THE TASK: Every line in the listing below from the one with "The labels in" through the one with "-3.3, -3.2, -8.9" is to be reproduced exactly, both ends included; leave out the rest.

ENTRIES SHOWN:
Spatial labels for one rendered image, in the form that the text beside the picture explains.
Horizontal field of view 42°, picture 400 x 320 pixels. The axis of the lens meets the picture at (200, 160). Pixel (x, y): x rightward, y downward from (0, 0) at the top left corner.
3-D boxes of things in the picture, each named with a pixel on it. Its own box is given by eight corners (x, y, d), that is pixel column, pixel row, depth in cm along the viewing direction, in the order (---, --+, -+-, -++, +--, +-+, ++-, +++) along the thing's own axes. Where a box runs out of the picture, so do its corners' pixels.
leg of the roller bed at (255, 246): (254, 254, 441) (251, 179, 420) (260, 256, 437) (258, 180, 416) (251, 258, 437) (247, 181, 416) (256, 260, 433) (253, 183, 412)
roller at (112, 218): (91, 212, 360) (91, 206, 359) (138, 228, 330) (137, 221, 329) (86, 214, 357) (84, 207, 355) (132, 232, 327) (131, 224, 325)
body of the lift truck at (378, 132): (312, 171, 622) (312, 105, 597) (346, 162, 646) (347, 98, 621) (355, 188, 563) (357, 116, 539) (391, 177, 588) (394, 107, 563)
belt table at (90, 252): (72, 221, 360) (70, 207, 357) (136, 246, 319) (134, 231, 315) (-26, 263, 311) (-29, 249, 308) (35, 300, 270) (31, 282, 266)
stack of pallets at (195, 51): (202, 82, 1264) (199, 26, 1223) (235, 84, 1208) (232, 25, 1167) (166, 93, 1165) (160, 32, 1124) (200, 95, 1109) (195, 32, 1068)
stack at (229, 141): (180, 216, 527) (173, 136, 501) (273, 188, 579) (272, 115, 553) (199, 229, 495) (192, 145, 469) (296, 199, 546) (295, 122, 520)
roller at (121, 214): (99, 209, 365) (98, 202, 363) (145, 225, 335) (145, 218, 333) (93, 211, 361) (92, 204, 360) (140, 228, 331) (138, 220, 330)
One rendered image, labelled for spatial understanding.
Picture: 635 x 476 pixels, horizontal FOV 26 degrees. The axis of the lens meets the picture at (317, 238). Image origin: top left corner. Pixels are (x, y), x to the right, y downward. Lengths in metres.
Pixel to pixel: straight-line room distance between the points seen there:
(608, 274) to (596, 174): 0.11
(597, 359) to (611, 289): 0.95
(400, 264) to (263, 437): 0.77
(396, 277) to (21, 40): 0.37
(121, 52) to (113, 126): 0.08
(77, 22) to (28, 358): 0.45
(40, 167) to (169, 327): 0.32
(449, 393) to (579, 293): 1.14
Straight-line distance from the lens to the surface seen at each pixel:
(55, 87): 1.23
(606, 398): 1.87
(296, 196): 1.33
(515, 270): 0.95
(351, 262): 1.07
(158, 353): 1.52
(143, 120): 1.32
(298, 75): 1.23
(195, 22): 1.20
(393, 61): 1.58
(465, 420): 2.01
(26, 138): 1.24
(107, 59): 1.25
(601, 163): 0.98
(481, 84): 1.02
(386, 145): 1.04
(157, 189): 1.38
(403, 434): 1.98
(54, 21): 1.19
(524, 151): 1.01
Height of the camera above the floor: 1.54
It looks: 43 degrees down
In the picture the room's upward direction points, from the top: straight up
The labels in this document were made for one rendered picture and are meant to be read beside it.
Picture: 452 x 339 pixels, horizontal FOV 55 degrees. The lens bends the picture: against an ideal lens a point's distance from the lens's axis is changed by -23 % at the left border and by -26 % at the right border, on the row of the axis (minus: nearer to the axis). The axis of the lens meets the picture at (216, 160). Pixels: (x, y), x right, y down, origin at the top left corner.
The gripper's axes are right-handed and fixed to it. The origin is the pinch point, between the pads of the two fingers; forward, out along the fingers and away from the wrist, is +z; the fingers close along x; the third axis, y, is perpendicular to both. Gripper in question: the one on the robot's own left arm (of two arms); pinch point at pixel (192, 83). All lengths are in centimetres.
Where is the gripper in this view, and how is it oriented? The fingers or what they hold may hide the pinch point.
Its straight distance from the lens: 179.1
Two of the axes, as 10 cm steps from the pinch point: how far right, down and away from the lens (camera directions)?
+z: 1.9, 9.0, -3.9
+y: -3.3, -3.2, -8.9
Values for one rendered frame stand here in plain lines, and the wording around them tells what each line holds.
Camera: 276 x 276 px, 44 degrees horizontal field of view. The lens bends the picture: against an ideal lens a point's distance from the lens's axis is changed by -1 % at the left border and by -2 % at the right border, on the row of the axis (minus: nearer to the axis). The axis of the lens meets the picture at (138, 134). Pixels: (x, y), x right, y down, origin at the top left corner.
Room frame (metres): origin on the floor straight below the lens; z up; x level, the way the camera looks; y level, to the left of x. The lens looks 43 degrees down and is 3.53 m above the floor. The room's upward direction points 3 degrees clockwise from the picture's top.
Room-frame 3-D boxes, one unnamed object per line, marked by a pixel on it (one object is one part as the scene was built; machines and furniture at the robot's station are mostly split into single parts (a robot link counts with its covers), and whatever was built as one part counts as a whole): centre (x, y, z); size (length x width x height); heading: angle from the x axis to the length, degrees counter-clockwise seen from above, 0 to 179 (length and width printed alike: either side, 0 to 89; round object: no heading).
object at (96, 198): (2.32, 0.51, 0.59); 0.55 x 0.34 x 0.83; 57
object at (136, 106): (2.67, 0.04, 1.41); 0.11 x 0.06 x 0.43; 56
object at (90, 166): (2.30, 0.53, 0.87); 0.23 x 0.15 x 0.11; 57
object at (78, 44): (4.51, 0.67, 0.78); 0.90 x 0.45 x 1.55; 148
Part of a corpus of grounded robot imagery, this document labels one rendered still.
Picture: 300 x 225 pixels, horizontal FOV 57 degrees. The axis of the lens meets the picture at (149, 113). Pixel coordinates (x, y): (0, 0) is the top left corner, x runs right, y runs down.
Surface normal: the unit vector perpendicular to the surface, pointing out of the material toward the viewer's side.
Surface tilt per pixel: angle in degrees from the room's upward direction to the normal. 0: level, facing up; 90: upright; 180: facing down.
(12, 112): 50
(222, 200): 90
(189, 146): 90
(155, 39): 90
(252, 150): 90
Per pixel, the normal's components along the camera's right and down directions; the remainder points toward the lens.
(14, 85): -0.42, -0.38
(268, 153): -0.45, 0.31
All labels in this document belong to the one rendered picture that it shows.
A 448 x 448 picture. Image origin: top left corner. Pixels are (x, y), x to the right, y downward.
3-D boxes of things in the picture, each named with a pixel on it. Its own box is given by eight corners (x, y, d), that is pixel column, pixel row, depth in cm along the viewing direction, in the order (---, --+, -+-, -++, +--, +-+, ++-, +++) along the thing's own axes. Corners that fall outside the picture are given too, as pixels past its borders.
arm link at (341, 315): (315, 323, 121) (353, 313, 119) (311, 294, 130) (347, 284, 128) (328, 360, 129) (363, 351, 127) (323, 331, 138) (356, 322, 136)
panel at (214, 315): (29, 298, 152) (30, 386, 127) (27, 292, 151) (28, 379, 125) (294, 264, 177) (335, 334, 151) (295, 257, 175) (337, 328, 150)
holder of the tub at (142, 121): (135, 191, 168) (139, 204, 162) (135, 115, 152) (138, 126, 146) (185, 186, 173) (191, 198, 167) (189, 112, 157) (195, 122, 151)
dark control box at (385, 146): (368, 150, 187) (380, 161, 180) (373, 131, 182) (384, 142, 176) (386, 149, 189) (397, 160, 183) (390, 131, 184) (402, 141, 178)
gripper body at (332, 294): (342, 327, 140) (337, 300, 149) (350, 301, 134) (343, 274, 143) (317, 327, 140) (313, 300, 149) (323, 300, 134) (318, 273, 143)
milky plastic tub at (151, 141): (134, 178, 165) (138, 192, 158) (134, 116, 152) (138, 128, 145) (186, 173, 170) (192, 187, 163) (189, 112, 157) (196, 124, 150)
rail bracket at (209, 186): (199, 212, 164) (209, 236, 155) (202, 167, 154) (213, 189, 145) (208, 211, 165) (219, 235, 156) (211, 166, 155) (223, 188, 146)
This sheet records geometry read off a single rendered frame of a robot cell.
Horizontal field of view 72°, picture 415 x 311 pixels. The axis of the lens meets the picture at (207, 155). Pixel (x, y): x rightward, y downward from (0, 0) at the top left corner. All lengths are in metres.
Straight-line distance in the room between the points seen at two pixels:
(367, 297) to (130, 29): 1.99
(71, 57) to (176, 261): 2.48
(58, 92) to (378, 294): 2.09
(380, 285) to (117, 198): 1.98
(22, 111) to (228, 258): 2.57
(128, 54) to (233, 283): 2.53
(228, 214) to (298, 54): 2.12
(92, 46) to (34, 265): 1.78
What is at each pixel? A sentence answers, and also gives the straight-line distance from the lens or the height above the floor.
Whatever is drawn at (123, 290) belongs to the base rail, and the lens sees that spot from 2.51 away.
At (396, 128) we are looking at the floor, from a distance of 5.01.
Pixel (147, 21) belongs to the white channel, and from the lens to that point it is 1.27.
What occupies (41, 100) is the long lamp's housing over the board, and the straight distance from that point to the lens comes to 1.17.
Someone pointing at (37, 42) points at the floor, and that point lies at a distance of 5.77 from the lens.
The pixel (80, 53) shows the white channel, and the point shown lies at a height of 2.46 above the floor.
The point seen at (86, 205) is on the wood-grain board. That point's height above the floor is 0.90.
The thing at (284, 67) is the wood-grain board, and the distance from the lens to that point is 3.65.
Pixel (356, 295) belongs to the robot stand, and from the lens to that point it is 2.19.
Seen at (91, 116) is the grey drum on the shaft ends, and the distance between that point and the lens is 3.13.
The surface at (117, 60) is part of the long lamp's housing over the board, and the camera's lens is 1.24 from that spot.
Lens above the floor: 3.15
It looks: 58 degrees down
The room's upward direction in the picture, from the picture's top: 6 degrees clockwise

RESPONSE BELOW:
The labels in this document were made for one rendered picture and are meant to be read beside it.
Picture: 452 x 339 pixels, horizontal FOV 55 degrees. The lens bends the picture: against an ideal lens a point's distance from the lens's axis is changed by -23 % at the left border and by -26 % at the right border, on the row of the axis (minus: nearer to the axis). The axis of the lens meets the picture at (216, 160). Pixels: (x, y), x right, y down, origin at the top left corner.
The gripper's axes are right-handed and fixed to it. The origin is the pinch point, between the pads of the two fingers; forward, out along the fingers and away from the wrist, is +z; the fingers close along x; the third axis, y, is perpendicular to both. Gripper in question: the one on the robot's own left arm (of two arms); pinch point at pixel (192, 83). All lengths are in centimetres.
Where is the gripper in this view, and how is it oriented? The fingers or what they hold may hide the pinch point.
Its straight distance from the lens: 179.1
Two of the axes, as 10 cm steps from the pinch point: how far right, down and away from the lens (camera directions)?
+z: 1.9, 9.0, -3.9
+y: -3.3, -3.2, -8.9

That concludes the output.